Lamentations 1:3

Judah is gone into captivity because of affliction, and because of great servitude: she dwelleth among the heathen, she findeth no rest: all her persecutors overtook her between the straits.

Judah is gone into captivity,.... Not only Jerusalem the metropolis of Judea was destroyed, but the whole country was ravaged, and the inhabitants of it carried captive into Babylon:

because of affliction, and because of great servitude; because of their sins in oppressing and afflicting their poor brethren, and retaining them in a state of bondage after their seven years' servitude, contrary to the law of God; for which they were threatened with captivity,

Jeremiah 34:13; so the Targum,

"the house of Judah went into captivity, because they afflicted the fatherless and the widows; and because of the multitude of service which they caused their brethren the children of Israel to serve, who were sold unto them; and they did not proclaim liberty to their servants and maidens, who were of the seed of Israel:''

or, "through affliction, and through great servitude" {l}; that is, through the affliction and servitude they suffered by the Chaldeans, into whose hands they fell; though some understand it of the Jews, who, to escape the affliction and servitude of the Chaldeans, went into a kind of voluntary captivity, fleeing to the countries of Moab, Ammon, and Edom, during the siege of Jerusalem by the Chaldeans; see

Jeremiah 40:11;

she dwelleth among the heathen; the uncircumcised and the unclean; and so was deprived of both her civil and religious liberties; having no opportunity of worshipping God, and enjoying him in his courts, as formerly; and which must be very uncomfortable living, especially to those who were truly gracious:

she findeth no rest.
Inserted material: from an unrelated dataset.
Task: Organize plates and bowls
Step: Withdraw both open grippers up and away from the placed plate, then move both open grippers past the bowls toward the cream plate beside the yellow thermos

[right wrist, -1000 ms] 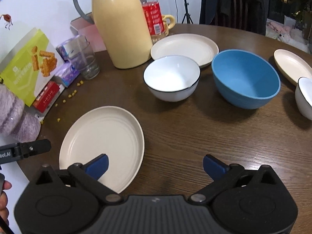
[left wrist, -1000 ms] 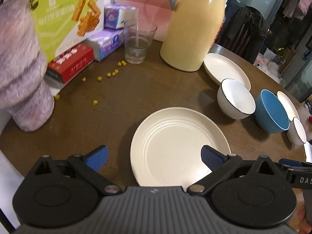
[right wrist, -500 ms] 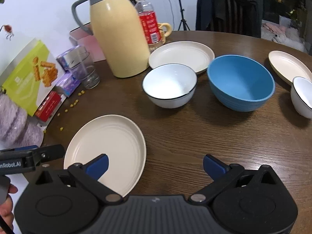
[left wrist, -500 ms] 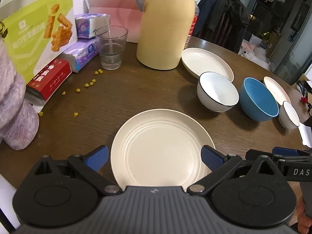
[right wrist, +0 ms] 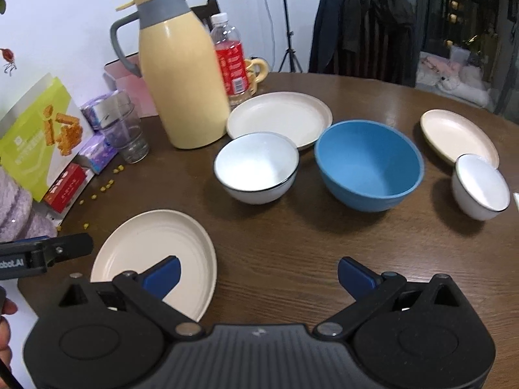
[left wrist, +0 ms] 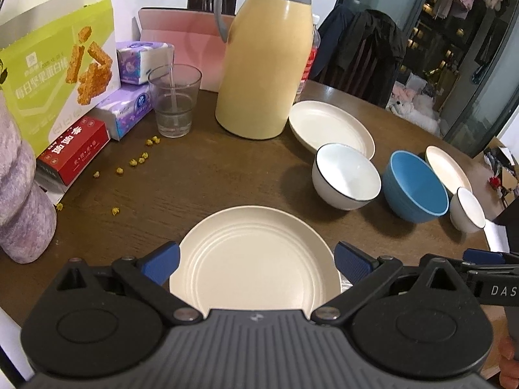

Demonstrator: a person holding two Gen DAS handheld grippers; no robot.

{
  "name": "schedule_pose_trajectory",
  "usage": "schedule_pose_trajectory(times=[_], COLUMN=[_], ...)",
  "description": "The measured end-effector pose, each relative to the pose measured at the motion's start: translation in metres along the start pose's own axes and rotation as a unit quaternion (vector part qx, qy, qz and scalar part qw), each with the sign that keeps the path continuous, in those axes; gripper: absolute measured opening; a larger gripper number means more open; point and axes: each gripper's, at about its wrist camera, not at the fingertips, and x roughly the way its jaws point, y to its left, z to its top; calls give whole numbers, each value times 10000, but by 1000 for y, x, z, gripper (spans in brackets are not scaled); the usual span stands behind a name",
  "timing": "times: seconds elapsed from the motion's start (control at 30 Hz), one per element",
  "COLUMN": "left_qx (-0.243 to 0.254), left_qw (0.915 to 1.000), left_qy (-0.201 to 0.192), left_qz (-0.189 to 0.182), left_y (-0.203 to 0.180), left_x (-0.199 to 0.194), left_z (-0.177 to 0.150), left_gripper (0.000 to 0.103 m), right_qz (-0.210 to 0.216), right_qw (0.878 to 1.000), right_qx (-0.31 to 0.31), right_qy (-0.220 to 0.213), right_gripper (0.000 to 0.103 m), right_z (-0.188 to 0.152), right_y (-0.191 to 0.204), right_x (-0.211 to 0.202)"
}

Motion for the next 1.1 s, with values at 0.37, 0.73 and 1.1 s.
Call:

The Targum adds,

"because of the hard service to which they subjected her;''

she found no natural rest, being carried from place to place; nor civil rest, being kept in hard bondage; nor spiritual rest, being deprived of the worship and ordinances of God; and being conscious of her sins, which had brought all this misery on her:

all her persecutors overtook her between the straits; having hunted her as men hunt wild beasts, and get them into some strait and difficult place, and then seize on them. The Targum interprets it, between the borders; or between the hedges, as Ben Melech; and so Jarchi, of the borders of a field and vineyard; and of a ditch on the one side and the other, that there is no room to escape; and who makes mention of a Midrash, that explains it not of place, but time, between the seventeenth day of Tammuz, and the ninth of Ab; see Jeremiah 52:7.

{l} ynem "per afflictionem"; j "hic, non prae, sed per significat", Grotius; "vel prae afflictione, sub. a Chaldaeis perpessa"; so some in Vatablus.